*** Opening of Records for the exercise ***

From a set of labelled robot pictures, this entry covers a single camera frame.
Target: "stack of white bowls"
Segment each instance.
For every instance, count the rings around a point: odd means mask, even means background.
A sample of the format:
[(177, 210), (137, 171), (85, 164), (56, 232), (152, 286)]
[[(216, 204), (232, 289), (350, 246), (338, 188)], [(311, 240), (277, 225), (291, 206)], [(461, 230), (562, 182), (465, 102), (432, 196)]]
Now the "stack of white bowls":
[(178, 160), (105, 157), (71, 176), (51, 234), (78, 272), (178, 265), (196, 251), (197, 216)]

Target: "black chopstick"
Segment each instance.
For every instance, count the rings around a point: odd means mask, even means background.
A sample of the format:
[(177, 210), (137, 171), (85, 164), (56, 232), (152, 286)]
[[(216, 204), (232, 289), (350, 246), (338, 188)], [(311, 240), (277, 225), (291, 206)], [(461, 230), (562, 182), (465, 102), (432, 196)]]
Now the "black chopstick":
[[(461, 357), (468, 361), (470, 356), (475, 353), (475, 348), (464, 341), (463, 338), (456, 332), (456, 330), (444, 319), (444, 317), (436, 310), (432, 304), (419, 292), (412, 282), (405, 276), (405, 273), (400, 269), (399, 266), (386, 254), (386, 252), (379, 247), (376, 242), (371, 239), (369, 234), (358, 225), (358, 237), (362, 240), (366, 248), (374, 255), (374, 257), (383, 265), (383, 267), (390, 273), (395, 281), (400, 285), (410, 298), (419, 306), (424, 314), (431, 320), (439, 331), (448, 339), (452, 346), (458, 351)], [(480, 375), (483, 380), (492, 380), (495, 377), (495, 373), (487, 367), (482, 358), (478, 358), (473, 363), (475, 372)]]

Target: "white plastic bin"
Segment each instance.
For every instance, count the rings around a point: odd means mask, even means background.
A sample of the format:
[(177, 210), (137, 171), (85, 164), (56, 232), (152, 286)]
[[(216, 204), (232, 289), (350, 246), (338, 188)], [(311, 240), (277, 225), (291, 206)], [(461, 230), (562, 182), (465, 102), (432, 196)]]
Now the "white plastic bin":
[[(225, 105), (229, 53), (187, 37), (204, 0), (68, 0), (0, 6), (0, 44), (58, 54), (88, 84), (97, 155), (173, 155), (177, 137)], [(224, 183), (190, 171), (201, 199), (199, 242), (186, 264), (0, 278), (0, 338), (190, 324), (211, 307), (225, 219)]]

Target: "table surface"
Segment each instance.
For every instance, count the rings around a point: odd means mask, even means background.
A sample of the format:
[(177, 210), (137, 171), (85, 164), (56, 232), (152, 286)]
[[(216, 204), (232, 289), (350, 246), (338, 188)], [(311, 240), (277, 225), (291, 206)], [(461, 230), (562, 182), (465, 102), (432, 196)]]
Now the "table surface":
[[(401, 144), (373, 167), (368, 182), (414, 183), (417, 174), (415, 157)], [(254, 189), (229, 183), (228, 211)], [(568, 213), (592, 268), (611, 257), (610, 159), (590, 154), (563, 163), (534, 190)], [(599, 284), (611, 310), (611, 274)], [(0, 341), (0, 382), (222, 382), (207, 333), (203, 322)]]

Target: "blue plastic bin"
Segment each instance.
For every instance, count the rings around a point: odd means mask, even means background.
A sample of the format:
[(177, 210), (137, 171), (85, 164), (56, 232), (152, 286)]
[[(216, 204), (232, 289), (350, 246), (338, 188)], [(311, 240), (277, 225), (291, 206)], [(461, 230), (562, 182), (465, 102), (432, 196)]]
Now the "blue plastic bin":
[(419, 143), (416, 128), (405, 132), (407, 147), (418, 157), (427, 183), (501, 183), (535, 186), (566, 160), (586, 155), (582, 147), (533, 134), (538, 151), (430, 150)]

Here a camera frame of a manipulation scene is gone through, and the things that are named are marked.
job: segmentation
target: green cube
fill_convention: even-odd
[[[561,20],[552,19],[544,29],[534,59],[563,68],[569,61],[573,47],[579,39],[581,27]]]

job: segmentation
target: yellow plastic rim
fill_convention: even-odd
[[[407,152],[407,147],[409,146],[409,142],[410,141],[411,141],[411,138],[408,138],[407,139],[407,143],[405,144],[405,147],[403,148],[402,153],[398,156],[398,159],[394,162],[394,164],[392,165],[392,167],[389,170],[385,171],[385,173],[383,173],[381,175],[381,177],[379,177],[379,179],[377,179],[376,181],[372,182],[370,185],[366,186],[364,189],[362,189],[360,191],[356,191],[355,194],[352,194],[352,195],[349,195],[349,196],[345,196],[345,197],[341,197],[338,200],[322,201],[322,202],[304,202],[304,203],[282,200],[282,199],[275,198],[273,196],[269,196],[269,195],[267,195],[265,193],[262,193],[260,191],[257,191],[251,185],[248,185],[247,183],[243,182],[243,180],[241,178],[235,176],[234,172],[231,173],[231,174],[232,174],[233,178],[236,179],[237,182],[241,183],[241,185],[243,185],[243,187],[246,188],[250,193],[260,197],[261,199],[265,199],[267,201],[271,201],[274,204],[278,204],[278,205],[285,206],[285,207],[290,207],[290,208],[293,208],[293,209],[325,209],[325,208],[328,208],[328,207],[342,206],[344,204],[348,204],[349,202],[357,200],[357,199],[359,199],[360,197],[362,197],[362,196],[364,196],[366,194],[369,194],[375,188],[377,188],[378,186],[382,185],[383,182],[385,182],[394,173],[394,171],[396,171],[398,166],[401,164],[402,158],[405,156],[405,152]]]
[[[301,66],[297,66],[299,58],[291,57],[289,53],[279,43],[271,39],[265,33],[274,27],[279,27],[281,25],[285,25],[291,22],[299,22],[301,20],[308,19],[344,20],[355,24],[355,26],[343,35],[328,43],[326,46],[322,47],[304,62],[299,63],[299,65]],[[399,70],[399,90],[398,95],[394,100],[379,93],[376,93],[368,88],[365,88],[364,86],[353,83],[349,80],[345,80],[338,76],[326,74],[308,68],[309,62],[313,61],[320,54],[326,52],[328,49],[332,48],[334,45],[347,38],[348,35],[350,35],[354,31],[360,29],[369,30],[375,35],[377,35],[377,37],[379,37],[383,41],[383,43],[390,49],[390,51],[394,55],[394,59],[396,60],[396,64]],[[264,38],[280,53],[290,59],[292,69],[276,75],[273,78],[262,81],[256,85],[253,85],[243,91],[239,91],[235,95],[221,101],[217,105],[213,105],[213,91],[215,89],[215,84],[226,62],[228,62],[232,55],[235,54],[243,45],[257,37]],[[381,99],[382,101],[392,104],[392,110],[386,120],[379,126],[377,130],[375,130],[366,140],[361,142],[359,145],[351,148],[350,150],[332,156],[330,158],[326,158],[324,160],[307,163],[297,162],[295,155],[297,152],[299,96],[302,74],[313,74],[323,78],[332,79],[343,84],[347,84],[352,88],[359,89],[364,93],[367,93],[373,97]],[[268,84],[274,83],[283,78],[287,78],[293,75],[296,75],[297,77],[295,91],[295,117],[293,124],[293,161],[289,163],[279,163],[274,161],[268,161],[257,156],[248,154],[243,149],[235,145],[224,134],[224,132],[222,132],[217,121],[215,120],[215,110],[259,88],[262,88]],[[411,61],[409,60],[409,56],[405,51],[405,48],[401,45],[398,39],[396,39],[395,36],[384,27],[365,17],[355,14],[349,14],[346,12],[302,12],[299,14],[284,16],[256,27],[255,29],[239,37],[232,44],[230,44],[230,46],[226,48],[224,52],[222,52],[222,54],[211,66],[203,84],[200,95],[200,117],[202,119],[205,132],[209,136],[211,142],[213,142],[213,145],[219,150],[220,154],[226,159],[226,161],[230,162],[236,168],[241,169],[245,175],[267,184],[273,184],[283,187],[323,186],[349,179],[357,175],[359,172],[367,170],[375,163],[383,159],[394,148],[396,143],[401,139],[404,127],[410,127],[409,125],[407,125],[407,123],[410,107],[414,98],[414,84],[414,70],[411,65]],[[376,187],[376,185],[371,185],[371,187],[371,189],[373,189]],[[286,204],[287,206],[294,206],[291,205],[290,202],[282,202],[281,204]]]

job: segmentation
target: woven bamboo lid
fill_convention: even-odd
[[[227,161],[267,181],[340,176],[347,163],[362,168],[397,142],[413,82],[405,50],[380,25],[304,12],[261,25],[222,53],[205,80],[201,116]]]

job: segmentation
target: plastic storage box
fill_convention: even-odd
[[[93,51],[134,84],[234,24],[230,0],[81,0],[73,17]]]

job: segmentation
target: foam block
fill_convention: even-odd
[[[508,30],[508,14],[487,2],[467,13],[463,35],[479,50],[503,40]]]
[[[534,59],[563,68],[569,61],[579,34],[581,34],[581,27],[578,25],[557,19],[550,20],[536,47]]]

*** Close of Records for the exercise ***

* **Exercise requirements**
Please copy each line of the entries in which the word "frame" shows up.

* **Finished exercise**
From a set of labelled robot pictures, this entry covers a single camera frame.
Here a camera frame of a manipulation scene is gone through, and the things that are named are marked.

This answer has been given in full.